Functioning adrenocortical tumors in children with studies on steroid contents of adrenal venous effluent

Adrenocortical tumors (ACT) are rare in children and few reports regarding this can be found in Iranian Medical literature. In this paper we present the clinical and laboratory data of 6 children with ACT who were referred either to the office of one of the authors (MSG), or to the Department of Endocrinology at Taleghani General Hospital and underwent operations there. In order to shed lighter on the secretory behavior of the tumors, a blood sample was drawn during surgery from the adrenal vein of the affected site and the hormonal values were compared with the constituents of samples drawn simultaneously from the peripheral vein. Patients were 2 boys and 4 girls. 5 patients presented with virilizing manifestations including hirsutism, acne, muscle growth, clitoromegaly or increased penile size.

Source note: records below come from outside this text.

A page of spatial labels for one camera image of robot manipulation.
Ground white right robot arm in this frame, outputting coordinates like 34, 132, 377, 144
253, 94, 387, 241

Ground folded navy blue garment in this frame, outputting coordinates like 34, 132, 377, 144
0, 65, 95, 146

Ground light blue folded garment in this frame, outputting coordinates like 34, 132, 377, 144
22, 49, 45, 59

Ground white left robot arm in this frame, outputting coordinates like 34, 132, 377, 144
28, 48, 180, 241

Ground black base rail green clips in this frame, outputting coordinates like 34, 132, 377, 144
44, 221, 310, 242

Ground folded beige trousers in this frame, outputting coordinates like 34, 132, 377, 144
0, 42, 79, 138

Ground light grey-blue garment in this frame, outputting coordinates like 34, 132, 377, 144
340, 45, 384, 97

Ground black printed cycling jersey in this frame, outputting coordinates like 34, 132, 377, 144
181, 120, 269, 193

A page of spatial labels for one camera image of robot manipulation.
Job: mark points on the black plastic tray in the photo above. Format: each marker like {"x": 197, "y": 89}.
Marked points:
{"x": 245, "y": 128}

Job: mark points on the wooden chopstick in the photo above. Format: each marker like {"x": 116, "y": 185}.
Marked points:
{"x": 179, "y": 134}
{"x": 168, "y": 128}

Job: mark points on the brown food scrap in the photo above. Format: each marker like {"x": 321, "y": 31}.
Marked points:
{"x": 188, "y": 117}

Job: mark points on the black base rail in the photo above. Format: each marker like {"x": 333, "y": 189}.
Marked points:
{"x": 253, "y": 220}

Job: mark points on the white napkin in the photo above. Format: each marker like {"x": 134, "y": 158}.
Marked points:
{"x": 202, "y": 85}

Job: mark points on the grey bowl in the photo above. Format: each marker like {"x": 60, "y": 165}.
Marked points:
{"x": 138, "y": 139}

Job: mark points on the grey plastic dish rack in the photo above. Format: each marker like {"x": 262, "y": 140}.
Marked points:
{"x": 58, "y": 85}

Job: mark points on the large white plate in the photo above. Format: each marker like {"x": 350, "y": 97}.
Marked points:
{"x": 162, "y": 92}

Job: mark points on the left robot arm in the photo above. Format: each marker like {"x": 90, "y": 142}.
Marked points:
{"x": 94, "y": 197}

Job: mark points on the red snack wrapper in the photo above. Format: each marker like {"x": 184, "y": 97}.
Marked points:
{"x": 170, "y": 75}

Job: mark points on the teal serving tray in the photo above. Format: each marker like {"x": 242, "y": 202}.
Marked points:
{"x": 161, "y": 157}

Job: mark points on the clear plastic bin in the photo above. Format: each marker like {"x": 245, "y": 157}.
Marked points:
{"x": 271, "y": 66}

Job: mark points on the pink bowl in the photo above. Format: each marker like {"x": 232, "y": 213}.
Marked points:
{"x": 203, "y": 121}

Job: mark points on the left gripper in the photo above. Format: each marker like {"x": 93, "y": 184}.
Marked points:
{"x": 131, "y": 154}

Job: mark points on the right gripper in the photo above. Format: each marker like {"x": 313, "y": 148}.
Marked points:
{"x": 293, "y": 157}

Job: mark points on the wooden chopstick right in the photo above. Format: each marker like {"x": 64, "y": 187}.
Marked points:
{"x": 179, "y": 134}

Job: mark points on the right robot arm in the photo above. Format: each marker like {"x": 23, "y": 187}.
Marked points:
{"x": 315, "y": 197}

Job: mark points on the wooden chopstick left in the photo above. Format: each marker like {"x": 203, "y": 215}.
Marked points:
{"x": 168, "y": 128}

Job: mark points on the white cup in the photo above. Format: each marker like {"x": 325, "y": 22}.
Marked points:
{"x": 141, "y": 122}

One patient presented with acute psychosis and massive gynecomastia. 3 patients had been diagnosed as cases of congenital adrenal hyperplasia (CAH) and were under treatment with corticosteroids. In 3 patients despite hypercortisolism having been proved, the patients didn’t have any symptoms or signs of Cushing’s syndrome. Serum testosterone and Dehydroepiandrosterone Sulfate (DHEA-S) were 276-695 ng/dl and 256-1790 μg/dl respectively in those who presented with virilization. In 3 patients with hypercortisolism, levels of 24-hour urinary free cortisol after dexamethasone were 31-154 μg. Hormonal evaluation of the adrenal vein revealed that testosterone, DHEA-S, estradiol, 17 OH progesterone and cortisol were directly released from the tumor and peripheral interconversion had a limited, if any role in the serum level of steroids. Ultrasound and CT Scan easily demonstrated tumors in the affected adrenal gland. Surgery was uneventful in all cases. The tumors weighed 36-103 gram. During the follow-up period, which was 3 months to 11 years (mean 5 years), no relapse was found. According to the results, ACT should be kept in mind in the differential diagnosis of all children and adolescents presenting with isosexual or heterosexual precocious puberty. Surgery is the treatment of choice and tumors weighing 100 gr or less have a favorable prognosis.